Action item: The data below holds the lines to copy: everything from the line containing "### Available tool" to the line containing "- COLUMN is", both ends included, set down exactly.

^^^^^^^^

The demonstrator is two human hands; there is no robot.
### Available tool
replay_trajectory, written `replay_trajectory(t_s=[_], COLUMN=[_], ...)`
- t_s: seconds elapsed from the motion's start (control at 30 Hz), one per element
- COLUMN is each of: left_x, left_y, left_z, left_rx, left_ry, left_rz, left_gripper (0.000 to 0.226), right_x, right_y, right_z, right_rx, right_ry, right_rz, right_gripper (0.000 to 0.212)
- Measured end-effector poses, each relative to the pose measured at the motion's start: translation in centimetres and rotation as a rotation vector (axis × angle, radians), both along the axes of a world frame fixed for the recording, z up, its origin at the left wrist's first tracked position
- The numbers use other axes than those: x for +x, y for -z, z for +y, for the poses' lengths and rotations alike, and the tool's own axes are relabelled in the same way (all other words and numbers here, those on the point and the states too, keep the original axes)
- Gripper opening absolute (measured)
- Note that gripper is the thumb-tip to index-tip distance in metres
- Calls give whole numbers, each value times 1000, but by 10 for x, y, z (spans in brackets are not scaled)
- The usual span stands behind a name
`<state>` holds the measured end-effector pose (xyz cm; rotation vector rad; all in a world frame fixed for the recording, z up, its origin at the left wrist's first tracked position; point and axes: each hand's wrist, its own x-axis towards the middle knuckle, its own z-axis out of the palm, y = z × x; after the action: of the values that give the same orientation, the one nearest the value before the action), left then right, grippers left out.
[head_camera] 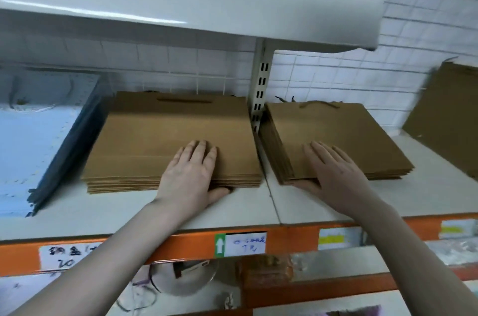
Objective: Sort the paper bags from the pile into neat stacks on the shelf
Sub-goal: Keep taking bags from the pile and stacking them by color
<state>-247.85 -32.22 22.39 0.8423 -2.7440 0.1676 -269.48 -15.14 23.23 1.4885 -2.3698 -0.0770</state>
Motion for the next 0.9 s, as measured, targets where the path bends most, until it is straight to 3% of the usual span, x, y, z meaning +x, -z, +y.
replay_trajectory(t_s=[0.27,0.5,0.63,0.8,0.9], left_x=[-97,-147,-161,-167,-168], left_y=[14,22,24,22,20], left_z=[74,98,98,83,80], left_rx=[-27,-90,-78,-97,-61], left_ry=[-86,-46,-80,-113,-127], left_rz=[2,-32,-63,-116,-160], left_gripper=[97,89,77,73,76], right_x=[-106,-167,-182,-191,-196], right_y=[4,14,15,18,19], right_z=[58,70,62,54,53], right_rx=[38,120,147,151,136], right_ry=[-114,-210,-227,-299,-352], right_rz=[14,-59,-90,-108,-77], right_gripper=[71,77,65,77,95])
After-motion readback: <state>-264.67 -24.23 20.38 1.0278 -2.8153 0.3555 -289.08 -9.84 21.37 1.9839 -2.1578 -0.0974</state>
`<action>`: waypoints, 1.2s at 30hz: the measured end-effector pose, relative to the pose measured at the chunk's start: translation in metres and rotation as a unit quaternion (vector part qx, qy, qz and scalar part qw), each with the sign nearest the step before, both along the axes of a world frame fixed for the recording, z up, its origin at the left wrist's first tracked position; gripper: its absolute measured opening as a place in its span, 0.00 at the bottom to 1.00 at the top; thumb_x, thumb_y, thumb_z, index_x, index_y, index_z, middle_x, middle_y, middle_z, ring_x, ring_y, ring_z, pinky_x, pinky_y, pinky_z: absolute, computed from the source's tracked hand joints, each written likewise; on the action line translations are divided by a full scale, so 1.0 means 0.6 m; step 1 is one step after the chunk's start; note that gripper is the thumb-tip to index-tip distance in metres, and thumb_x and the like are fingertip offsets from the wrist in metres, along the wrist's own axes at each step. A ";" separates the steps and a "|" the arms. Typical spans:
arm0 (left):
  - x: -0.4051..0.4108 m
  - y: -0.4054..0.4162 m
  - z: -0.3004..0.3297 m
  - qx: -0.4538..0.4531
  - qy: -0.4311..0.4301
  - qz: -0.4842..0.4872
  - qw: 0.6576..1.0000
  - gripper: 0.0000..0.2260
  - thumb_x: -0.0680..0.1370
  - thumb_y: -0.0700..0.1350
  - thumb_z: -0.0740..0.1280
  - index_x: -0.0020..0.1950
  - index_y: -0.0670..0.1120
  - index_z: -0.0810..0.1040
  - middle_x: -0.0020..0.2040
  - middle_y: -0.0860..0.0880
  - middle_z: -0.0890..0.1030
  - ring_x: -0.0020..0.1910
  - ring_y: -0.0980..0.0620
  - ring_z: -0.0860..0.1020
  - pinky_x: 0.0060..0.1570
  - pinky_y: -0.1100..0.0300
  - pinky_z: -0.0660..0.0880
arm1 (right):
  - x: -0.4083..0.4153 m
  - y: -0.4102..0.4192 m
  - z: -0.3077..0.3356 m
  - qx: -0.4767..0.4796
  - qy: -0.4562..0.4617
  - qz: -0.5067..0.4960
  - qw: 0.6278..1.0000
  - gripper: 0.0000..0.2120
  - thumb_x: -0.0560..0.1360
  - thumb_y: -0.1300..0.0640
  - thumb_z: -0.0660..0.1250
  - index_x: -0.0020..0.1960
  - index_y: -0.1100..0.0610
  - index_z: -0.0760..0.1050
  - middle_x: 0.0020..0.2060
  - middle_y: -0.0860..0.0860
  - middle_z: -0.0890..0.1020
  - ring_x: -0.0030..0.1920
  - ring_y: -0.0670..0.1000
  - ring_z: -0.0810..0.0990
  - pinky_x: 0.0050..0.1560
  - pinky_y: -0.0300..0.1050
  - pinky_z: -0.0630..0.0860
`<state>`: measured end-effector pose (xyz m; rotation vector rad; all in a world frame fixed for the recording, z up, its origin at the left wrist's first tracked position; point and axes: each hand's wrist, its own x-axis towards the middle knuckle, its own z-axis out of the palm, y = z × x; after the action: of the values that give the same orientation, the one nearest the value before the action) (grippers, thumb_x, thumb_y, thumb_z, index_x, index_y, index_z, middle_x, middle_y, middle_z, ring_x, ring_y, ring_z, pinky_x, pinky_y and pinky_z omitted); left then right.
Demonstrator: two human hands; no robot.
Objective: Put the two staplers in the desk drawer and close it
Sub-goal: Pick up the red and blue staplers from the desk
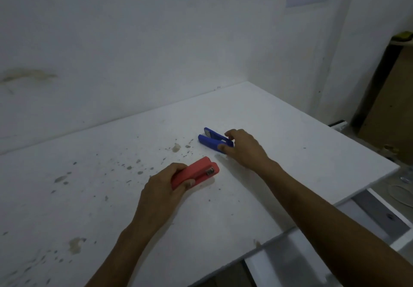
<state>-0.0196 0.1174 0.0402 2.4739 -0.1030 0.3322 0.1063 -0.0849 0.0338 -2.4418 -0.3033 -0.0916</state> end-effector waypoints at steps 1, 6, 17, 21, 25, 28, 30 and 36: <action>-0.005 0.006 0.001 -0.005 -0.001 0.009 1.000 0.27 0.67 0.62 0.62 0.60 0.49 0.74 0.50 0.53 0.78 0.46 0.53 0.77 0.53 0.58 0.73 | 0.006 0.009 -0.006 -0.009 0.004 0.004 1.000 0.24 0.72 0.48 0.68 0.64 0.57 0.69 0.59 0.56 0.76 0.52 0.53 0.76 0.48 0.44 0.70; -0.030 0.029 0.012 -0.014 0.008 0.025 1.000 0.25 0.67 0.61 0.64 0.59 0.49 0.74 0.50 0.50 0.81 0.45 0.51 0.79 0.54 0.54 0.77 | 0.013 0.029 -0.025 -0.025 -0.012 -0.017 0.999 0.22 0.72 0.52 0.66 0.64 0.56 0.68 0.56 0.56 0.77 0.53 0.54 0.74 0.49 0.46 0.71; -0.067 0.005 0.034 -0.065 0.023 -0.002 0.998 0.23 0.67 0.60 0.64 0.58 0.49 0.74 0.49 0.52 0.79 0.44 0.53 0.79 0.53 0.57 0.76 | -0.128 -0.096 0.008 0.384 0.213 0.025 0.898 0.11 0.78 0.48 0.60 0.59 0.42 0.74 0.58 0.51 0.77 0.52 0.51 0.78 0.49 0.44 0.78; -0.082 -0.027 0.039 -0.084 0.022 -0.036 0.996 0.21 0.67 0.61 0.63 0.56 0.54 0.73 0.45 0.59 0.77 0.41 0.60 0.77 0.44 0.72 0.71 | -0.203 -0.162 0.008 0.673 0.282 0.061 0.681 0.16 0.76 0.54 0.62 0.63 0.55 0.75 0.56 0.56 0.82 0.56 0.56 0.80 0.50 0.47 0.81; -0.107 -0.070 0.038 -0.100 0.035 -0.065 0.992 0.19 0.66 0.61 0.64 0.55 0.57 0.72 0.45 0.63 0.76 0.42 0.62 0.77 0.42 0.75 0.70 | -0.279 -0.216 -0.004 0.700 0.257 0.026 0.666 0.20 0.74 0.52 0.65 0.64 0.59 0.74 0.49 0.58 0.82 0.46 0.52 0.82 0.45 0.43 0.81; -0.129 -0.104 0.033 -0.094 0.049 -0.086 0.991 0.19 0.66 0.61 0.64 0.55 0.58 0.72 0.46 0.65 0.76 0.42 0.63 0.77 0.43 0.74 0.71 | -0.330 -0.253 -0.008 0.576 0.175 -0.030 0.798 0.18 0.71 0.53 0.68 0.60 0.52 0.76 0.45 0.55 0.81 0.42 0.49 0.80 0.43 0.40 0.79; -0.146 -0.126 0.027 -0.081 0.053 -0.094 0.991 0.21 0.65 0.61 0.65 0.55 0.56 0.73 0.48 0.61 0.77 0.43 0.60 0.78 0.49 0.66 0.74 | -0.363 -0.277 -0.011 0.487 0.134 -0.066 0.861 0.16 0.70 0.49 0.67 0.58 0.47 0.75 0.45 0.54 0.83 0.42 0.50 0.81 0.42 0.42 0.79; -0.190 -0.174 0.007 -0.032 0.069 -0.108 0.991 0.25 0.64 0.65 0.64 0.57 0.56 0.73 0.50 0.60 0.77 0.43 0.61 0.75 0.50 0.65 0.73 | -0.432 -0.337 -0.033 0.418 0.121 -0.108 0.894 0.16 0.72 0.43 0.61 0.57 0.46 0.73 0.45 0.52 0.85 0.44 0.52 0.83 0.40 0.42 0.79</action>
<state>-0.1338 0.0131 0.0443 2.3865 -0.2957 0.0704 -0.1526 -0.2869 0.0140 -1.5892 0.1150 -0.0068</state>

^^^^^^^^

Written reply:
### Available tool
replay_trajectory, written `replay_trajectory(t_s=[_], COLUMN=[_], ...)`
- t_s: seconds elapsed from the motion's start (control at 30 Hz), one per element
- COLUMN is each of: left_x, left_y, left_z, left_rx, left_ry, left_rz, left_gripper (0.000 to 0.226), right_x, right_y, right_z, right_rx, right_ry, right_rz, right_gripper (0.000 to 0.212)

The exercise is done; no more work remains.